Could you output the whole listing exactly as it stands, minus any images?

= = = = =

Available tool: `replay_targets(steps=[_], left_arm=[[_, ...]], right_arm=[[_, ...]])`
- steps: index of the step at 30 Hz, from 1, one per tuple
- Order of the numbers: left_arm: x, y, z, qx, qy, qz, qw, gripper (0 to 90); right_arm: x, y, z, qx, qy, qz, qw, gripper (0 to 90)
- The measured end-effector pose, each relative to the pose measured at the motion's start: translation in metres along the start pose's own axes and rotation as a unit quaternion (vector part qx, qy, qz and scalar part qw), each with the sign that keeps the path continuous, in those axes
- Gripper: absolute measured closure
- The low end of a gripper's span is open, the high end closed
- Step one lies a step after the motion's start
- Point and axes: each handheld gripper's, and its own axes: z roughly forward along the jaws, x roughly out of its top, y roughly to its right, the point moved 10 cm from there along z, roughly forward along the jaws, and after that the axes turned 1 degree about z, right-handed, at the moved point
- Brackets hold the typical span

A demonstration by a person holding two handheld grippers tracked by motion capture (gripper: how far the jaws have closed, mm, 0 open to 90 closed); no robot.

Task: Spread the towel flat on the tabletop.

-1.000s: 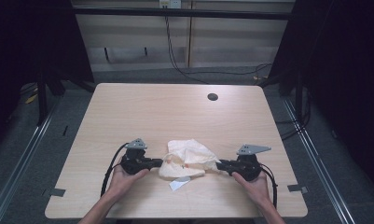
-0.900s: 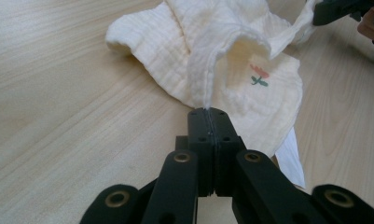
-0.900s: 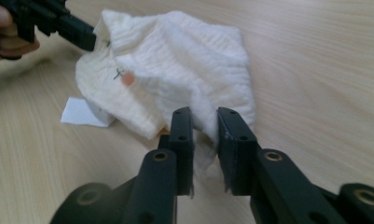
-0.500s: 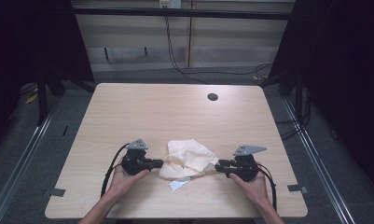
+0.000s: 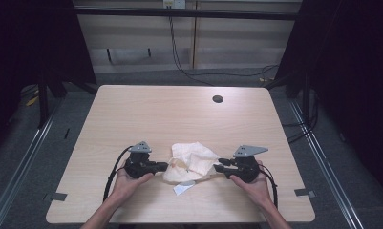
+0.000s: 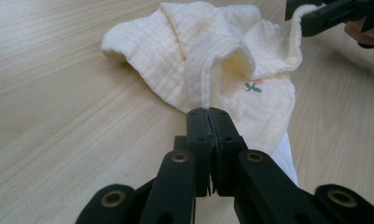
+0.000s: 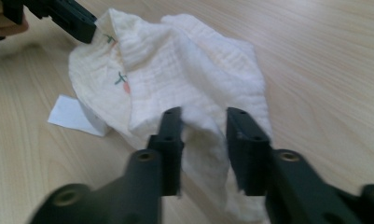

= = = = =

Output of the task:
Available tool: `replay_targets(steps=[_], left_arm=[[_, ...]], right_arm=[[_, ...]])`
- steps: index of the step at 30 Hz, from 1, one per tuple
- Order of the numbers: left_arm: x, y, z, qx, qy, qz, qw, gripper (0 to 90); right_arm: x, y, z, qx, qy, qz, qw, gripper (0 to 90)
- The measured end-effector pose, each relative to the pose measured at the motion's start: translation in metres along the start pose's own axes and rotation as a unit quaternion (vector part qx, qy, qz and scalar part qw), each with the sign that keeps the path continuous, in those axes
- Gripper: absolute measured closure
- The low end of a gripper's span is open, the high end closed
- Step one lies a step after the motion's start
- Point and axes: each handheld gripper's, and its own axes: z roughly forward along the jaws, x roughly out of its top, y roughly to its right, the point moved 10 cm from there along z, roughly forward along the jaws, and after that the axes turned 1 degree about z, right-handed, at the moved point
- Brackets hold the typical span

A demonstration by a person holding two handheld grippers tracked by motion capture (gripper: how far the jaws have closed, mm, 0 open to 90 closed); no robot.

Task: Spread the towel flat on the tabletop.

-1.000s: 
-0.900s: 
-0.900s: 
-0.500s: 
+0.000s: 
+0.000s: 
+0.000s: 

Nothing remains to be answered in this exercise.